そう思いながらも、言い切るフレデリック。
「ゲームの話だ。例え話の様なものだろ?」
「まあ…え?じゃあレスターは聞いたのか?レスターが攻略された時、ミッチェル嬢が何をするのか」
レスターは眉を顰めたまま頷く。
「聞いた。が、口にはしたくない」
「…そんなに、その…アレなのか?」
「ああ。かなりアレだ。ミッチェルがそんな事をするとは思えんが…まあ、要するに、俺は自分が考えていたより、ミッチェルを大事に思っていたと言う事だ」
「上手く纏めたつもりかも知れんが、お前単にロードとの間の危うい雰囲気楽しんでるだけだろ?」
「わかるか?」
「レスターはそういう奴だ」
トントンとノックの音がして、レスターの侍従に続いてロードが応接室に入って来た。
「はじめまして。

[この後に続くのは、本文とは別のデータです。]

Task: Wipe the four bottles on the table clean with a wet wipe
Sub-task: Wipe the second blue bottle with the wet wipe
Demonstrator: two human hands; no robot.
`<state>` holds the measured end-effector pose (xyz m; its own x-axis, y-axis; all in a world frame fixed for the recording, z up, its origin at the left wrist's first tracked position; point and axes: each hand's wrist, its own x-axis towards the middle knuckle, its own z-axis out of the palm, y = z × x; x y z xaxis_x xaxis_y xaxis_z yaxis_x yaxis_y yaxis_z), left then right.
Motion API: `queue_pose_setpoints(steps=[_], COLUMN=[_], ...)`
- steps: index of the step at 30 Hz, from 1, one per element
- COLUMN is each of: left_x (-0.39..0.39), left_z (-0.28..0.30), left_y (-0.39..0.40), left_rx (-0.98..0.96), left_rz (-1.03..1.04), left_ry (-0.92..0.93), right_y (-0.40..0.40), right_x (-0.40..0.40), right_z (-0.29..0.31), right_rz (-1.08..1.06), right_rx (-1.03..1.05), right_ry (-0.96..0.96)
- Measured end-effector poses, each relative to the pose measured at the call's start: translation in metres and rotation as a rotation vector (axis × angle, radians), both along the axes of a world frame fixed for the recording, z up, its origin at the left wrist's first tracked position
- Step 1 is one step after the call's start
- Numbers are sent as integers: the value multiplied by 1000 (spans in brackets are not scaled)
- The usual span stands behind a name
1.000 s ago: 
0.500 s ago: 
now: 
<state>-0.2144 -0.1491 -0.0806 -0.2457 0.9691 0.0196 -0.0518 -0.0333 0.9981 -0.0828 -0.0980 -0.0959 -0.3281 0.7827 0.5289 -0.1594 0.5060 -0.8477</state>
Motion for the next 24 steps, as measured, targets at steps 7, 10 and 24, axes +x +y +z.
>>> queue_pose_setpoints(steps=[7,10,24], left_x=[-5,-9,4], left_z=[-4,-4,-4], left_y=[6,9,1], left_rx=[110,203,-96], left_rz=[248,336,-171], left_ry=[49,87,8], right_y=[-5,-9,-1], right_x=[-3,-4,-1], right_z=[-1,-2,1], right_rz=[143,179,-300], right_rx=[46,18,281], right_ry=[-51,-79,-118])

フレデリック・デンゼル殿。ロード・フェアリと申します」
「ああ。はじめまして。パット…パトリシアと同じクラスなんだってね。それにジュリアナとも仲良くしてくれているそうで」
ニッコリと笑顔を見せるフレデリック。
牽制されてるなあ。パトリシアちゃんのお兄さんだからあんまり仲悪くなりたくはないんだけど、俺の目標はコンプリートだから仕方ないんだよね。